P-  Claro que me interesa, en suiza hubo ochenta años de socialismo, en donde solo se ponía guita para la educación y la comida, y acá los boludos se calientan porque a la gente le dan un plan social, son unos pelotudos, ¿te pensas que alguien quiere un plan social? Nadie lo quiere, pero son necesarios, sino como le das de comer a los que menos tienen, ¿Cómo mandás a los pibes al colegio? ¿Eh? Nadie tiene esas respuestas de mierda, ¿Qué quieren? ¿Que a los treinta y pico sean todos como yo? No creo que nadie quiera esto para su sociedad, pero lo van a tener si siguen jodiendo con el dólar, el auto, el viaje a Europa y la re concha de la lora. Yo me crié sin papá, viendo como mi vieja le pedía fiado al almacenero delante de todos, de esa humillación no te olvidas más loco, yo iba al colegio en Lugano y los pibes iban descalzos en pleno invierno, y te digo más, yo era uno de esos pibes. Pero es como decía mi abuelo, en la vida todo vuelve, y la recta de la vida no es más que un círculo, como dice La Renga: “el final es en donde partí”, y este es el otro lado del círculo, este es el final, ¿entendés? Se rompen el orto laburando, se quejan de todo, y al final de todo, sus hijitos y sus hijitas me vienen a comprar felicidad a mí.

 

 

Al terminar una cerveza que había destapado Pantera poco tiempo antes, le pedí que me abra, me dijo que abajo siempre estaba abierto, que vaya tranquilo, me abraza y me pide que vuelva, que no sea pelotudo, que si me da miedo ir a su casa que nos encontremos en el río, pero que no nos alejemos, porque eso es lo que viene me dice, el alejamiento. Salí del edificio y me dirigí a la estación del mitre de Vicente Lopez. Había quedado pasmado, no entendía como un amigo se encontraba en esa situación, como una persona de esas características puede ser tan peligrosa para la sociedad y a la vez tan sabia. Lo mucho que le podría aportar un pibe como Pantera a una escuela secundaria en donde muchos padecen los mismos problemas que el mismo padeció y sigue padeciendo. Tardé en volver a mi mundo real, tardé varios días en salir de ese departamento, aunque físicamente ya no me encontrara allí, me pregunto si la sociedad podrá salir alguna vez de ese departamento.

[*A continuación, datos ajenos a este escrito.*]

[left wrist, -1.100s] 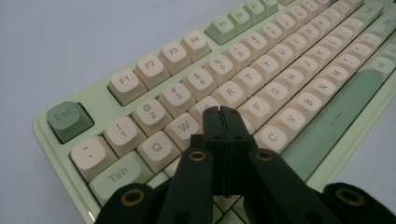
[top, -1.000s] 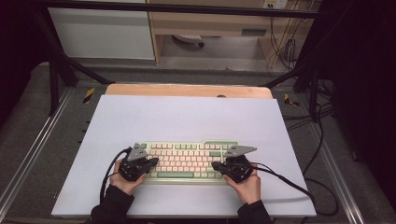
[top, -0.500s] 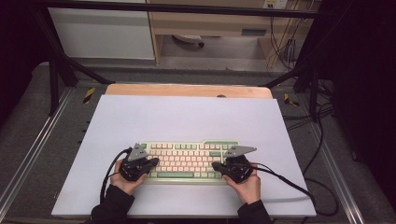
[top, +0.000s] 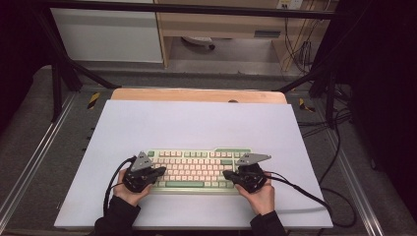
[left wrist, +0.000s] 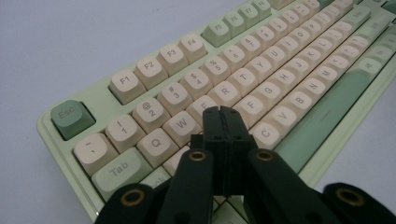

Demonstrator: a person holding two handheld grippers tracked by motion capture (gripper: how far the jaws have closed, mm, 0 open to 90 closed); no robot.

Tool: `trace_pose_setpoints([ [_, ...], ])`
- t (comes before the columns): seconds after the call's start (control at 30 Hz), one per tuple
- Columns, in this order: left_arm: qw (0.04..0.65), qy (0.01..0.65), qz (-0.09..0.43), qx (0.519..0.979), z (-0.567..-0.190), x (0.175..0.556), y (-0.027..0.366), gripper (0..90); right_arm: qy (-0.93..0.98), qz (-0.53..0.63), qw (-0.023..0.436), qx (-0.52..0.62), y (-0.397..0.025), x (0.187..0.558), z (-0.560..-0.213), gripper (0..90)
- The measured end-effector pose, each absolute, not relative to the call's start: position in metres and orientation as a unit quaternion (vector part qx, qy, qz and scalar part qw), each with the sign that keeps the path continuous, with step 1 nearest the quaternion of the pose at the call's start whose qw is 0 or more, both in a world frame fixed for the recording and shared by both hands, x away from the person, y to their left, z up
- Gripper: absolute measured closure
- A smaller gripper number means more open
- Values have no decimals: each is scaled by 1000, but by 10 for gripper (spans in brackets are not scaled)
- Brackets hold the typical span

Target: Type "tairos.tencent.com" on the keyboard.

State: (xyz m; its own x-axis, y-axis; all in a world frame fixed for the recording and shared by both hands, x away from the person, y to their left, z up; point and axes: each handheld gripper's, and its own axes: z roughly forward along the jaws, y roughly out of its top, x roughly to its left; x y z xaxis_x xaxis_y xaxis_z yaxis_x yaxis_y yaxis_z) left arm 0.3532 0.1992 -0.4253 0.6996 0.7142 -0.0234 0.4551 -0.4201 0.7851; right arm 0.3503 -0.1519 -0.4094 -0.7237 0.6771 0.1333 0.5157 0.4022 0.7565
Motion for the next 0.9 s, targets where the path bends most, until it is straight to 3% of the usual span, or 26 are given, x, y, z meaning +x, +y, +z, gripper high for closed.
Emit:
trace_pose_setpoints([
  [0.9, 415, 364, 159, 819, -421, 347, 219, 900, 840, 418, 79, 338, -120, 356, -405, 900],
])
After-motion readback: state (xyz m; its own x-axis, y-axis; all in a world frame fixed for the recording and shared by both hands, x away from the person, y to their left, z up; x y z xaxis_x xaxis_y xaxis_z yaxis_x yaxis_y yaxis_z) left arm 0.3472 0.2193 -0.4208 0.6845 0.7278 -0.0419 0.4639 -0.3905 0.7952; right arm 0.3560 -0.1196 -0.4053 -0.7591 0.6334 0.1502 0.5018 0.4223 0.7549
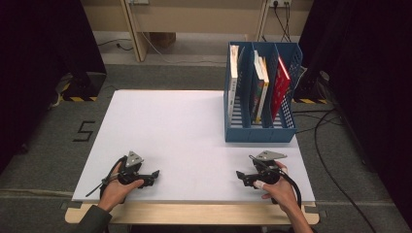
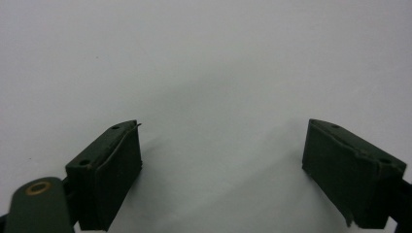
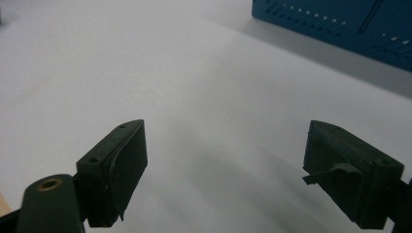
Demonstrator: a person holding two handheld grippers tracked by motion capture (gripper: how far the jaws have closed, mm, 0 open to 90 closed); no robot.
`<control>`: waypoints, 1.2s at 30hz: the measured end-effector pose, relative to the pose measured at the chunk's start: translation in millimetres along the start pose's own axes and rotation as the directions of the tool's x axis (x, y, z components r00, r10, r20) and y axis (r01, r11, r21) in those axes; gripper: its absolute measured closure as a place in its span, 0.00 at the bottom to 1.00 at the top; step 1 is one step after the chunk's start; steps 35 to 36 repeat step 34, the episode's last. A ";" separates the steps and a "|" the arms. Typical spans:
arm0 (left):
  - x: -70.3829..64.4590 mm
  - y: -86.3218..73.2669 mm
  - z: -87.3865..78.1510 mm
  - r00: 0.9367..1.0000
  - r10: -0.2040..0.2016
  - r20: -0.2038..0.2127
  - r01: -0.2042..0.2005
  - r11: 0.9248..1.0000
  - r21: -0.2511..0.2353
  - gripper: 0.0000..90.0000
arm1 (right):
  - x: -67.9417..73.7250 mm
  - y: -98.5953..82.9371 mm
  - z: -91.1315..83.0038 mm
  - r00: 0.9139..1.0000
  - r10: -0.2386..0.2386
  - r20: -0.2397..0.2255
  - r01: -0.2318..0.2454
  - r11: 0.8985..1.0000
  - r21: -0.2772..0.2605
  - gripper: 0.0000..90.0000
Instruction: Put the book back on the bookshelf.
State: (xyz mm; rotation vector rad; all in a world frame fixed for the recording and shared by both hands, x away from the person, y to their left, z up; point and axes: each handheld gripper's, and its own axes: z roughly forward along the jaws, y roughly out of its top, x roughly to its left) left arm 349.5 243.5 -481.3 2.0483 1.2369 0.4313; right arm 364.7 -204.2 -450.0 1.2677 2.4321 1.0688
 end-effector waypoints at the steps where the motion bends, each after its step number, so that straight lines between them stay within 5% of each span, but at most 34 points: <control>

El reloj de la estación dice que el tren viene en 7 minutos. Del otro lado del andén hay chicos de entre quince y veinte años, pienso que les deparará la vida, pienso a quién le comprarán ese faso que se están fumando.

Viene el tren, de los nuevos, por suerte estos vienen con aire, no como los que viajábamos con Pantera cuando nos íbamos a ver a Malón.